Вынутое из сумочки маленькое зеркало, которое она называла "моя валерьянка", отразило окруженное пышными локонами свежее личико, и тотчас новый строй мыслей завладел ей: зачем она бьется? Из-за чего хлопочет? Мечтает о службе как о рае небесном! С таким лицом пропадать мелкой служащей районных поликлиник? Женский инстинкт не однажды уверенно говорил ей, что этого не будет: избавитель рано или поздно явится. Странно, что к Асе он явился прежде, чем к ней, а ведь многие находят, что она красивее и, во всяком случае, интересней кузины. Надо продержаться еще совсем немного и все устроится. Она вспомнила сцену в рентгеновском кабинете: она оказалась одна с заведующим отделением, врачом-рентгенологом, фронтовым другом хирурга Муромцева. В кабинете рентгенолог этот был окружен ореолом почтения как маститый, заслуженный работник. Ей предстояло делать ответственный снимок. Несколько минут она промедлила и услышала оклик врача: "Готово все?" Она ответила на это с жалобной интонацией: "Буки не подымается", – и надула губки. Хотела бы она знать: если бы другая девушка на ее месте – ну, например, Елочка – позволила себе подобный ответ старшему в работе товарищу в деловой обстановке медицинского кабинета, какой бы получила она разнос! Но пожилой рентгенолог, подтаивавший от ее чар, тотчас с готовностью поднялся и, сам улыбаясь над собственной слабостью, перенес ее тяжелую деталь. И таких случаев было много! Она могла произносить самые неделовые и неподходящие к обстановке фразы с очаровательным детским видом и знала отлично, что ей ничего за это не будет и не только рентгенолог, даже его ассистентка, старая еврейка восхищалась ею как куклой или цветком, ласкала ее и выдвигала, и открыто притом высказывалась, что такую прелестную девушку могла породить только дворянская среда. С такой наружностью вовсе не требуется быть деловой женщиной!

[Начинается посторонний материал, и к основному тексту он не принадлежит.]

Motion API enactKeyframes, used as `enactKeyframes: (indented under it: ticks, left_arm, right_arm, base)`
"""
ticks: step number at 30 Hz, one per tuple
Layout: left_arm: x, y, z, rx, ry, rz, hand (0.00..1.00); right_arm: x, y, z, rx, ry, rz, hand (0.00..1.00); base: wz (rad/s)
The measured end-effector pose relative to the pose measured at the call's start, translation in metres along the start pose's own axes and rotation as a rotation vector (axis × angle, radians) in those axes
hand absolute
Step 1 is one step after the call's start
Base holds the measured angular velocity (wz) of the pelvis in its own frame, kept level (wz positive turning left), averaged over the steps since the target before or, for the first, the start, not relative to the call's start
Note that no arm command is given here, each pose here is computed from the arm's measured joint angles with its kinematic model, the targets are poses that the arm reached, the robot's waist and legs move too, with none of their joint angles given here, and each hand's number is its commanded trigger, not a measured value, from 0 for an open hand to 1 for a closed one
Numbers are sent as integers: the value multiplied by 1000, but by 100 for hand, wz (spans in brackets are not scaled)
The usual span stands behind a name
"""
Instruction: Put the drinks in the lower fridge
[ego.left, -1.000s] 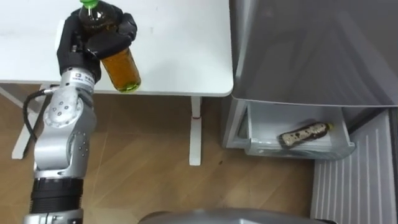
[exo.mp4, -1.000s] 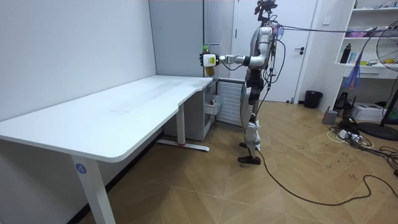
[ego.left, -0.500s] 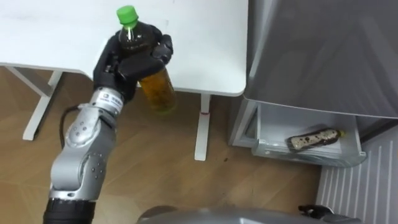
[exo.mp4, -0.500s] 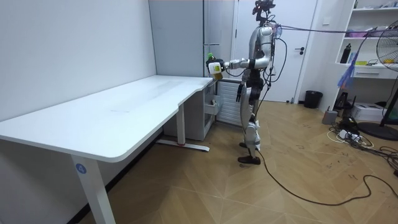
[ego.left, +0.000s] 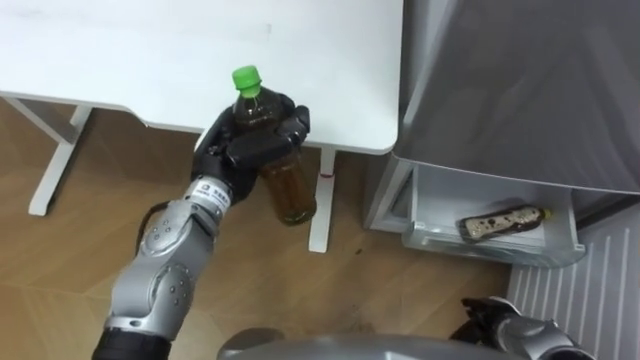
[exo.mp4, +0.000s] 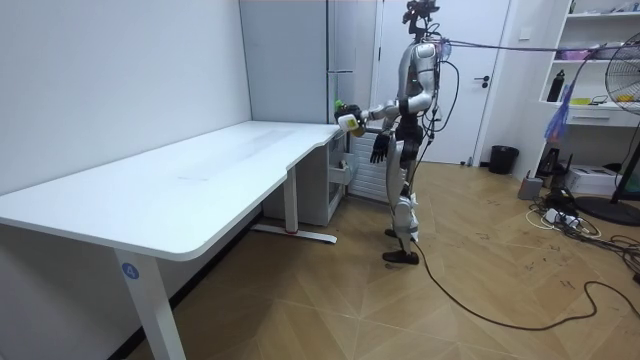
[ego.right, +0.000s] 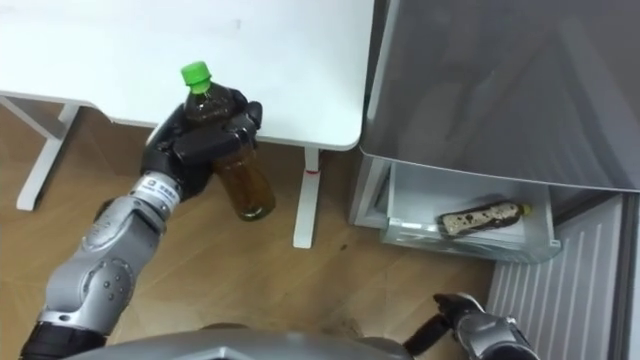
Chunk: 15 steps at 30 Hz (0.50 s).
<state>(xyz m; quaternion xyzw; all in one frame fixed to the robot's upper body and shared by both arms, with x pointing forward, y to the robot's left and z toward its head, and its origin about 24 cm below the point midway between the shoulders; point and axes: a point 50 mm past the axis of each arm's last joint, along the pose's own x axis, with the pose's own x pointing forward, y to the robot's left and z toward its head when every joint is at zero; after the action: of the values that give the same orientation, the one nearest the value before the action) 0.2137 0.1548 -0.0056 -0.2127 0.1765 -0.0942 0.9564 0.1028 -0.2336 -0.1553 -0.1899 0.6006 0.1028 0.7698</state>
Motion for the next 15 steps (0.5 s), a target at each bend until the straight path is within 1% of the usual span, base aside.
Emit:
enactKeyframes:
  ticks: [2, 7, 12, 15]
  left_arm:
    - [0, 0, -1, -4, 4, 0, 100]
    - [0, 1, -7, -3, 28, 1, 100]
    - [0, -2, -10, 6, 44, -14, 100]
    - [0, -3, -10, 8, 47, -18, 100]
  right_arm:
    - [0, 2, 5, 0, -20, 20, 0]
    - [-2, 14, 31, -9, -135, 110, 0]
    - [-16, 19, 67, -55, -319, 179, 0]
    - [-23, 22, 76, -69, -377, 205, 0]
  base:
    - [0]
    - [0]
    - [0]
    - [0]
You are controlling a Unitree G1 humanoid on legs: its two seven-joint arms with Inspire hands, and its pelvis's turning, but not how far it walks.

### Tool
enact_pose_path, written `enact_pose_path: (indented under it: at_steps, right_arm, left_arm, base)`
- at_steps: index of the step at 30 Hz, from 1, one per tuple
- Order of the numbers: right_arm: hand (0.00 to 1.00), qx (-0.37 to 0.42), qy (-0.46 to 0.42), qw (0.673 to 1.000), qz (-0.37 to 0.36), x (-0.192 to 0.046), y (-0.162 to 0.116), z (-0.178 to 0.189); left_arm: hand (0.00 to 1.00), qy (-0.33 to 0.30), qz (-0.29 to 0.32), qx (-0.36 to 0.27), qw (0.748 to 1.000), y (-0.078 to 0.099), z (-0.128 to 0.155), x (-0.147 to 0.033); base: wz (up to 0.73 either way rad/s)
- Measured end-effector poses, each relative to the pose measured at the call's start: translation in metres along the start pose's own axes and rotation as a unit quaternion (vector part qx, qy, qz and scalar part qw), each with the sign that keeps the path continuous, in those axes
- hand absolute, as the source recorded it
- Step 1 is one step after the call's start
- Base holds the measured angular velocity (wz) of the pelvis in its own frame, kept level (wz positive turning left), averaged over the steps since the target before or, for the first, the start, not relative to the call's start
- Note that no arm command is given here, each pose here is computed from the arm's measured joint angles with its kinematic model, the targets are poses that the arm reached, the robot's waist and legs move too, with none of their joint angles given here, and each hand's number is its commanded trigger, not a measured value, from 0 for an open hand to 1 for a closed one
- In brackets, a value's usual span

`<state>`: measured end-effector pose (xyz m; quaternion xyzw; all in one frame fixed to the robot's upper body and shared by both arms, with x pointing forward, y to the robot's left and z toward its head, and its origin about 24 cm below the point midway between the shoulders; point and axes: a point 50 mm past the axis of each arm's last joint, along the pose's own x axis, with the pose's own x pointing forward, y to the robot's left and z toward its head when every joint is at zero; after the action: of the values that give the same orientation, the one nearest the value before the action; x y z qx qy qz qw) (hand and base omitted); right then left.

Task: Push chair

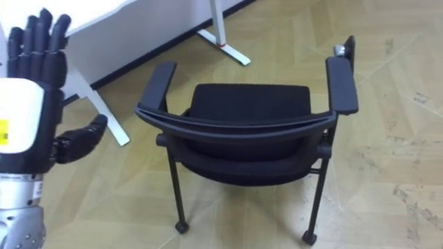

"Я не должна расстраиваться и терзаться страхами, тогда я стану незаметно для себя всегда серьезной и озабоченной. Стоит только потерять беспечность и будешь выглядеть скучной и старой… Мама, дай поужинать своему Стригунчику и не будем говорить больше об этих грустных вещах!"

Глава девятнадцатая

Ребенок стал центром, вокруг которого вращалась вся жизнь в семье. Славчик бывал особенно мил, когда просыпался. Это желали видеть все, и это надо было объявить во всеуслышание:

– Бабушка! Мадам! Олег! Славчик просыпается! – вопила Ася, стоя у детской кроватки. Олег, уже собиравшийся уходить, бросался из передней обратно в спальню и спешно ловил и целовал розовую пяточку сына. Мадам вбегала из столовой в переднике, Наталья Павловна торопливо подымалась с постели и облачалась в старомодный капот, чтобы не пропустить захватывающую картину пробуждения и утреннего туалета ребенка. Славчик потягивался, закидывая ручки за голову и выпрямляя ножки; вот он приподымает животик, чтобы встать "мостиком", при этом весь сияет: этот плутишка отлично сознает, какую радость он доставляет окружающим своими гимнастическими упражнениями. Для Натальи Павловны пододвигали к кроватке ребенка стул, и она часто подолгу просиживала в глубокой задумчивости, созерцая крошечное личико правнука. Вспоминала ли она своих сыновей, искала ли сходство с родными чертами, старалась ли проникнуть в будущее ребенка – никто не был посвящен в ее думы. Личико ребенка было захватывающей книгой, над страницами которой задумывались поочередно все; оно было изменчиво как облачко: вот слегка нахмурился лобик с пушинками, обозначающими будущие брови… не рассердился ли Агунюшка? Вот широко улыбнулся беззубый ротик, похожий на ротик рыбы, и вдруг просияло все маленькое личико, а глаза с голубоватыми белками засветились такой безыскусственной и светлой радостью, что лица окружающих людей не могут не расплыться в ответную улыбку. Улыбка так же неожиданно пропала, и углы ротика опустились; трогательная, беспомощная, растерянная гримаска и жалобное "увя" или "ля"; плач становится громче, и в нем слышатся ноты отчаяния: ребенок уже ни на что не надеется и махнул рукой на всю свою жизнь.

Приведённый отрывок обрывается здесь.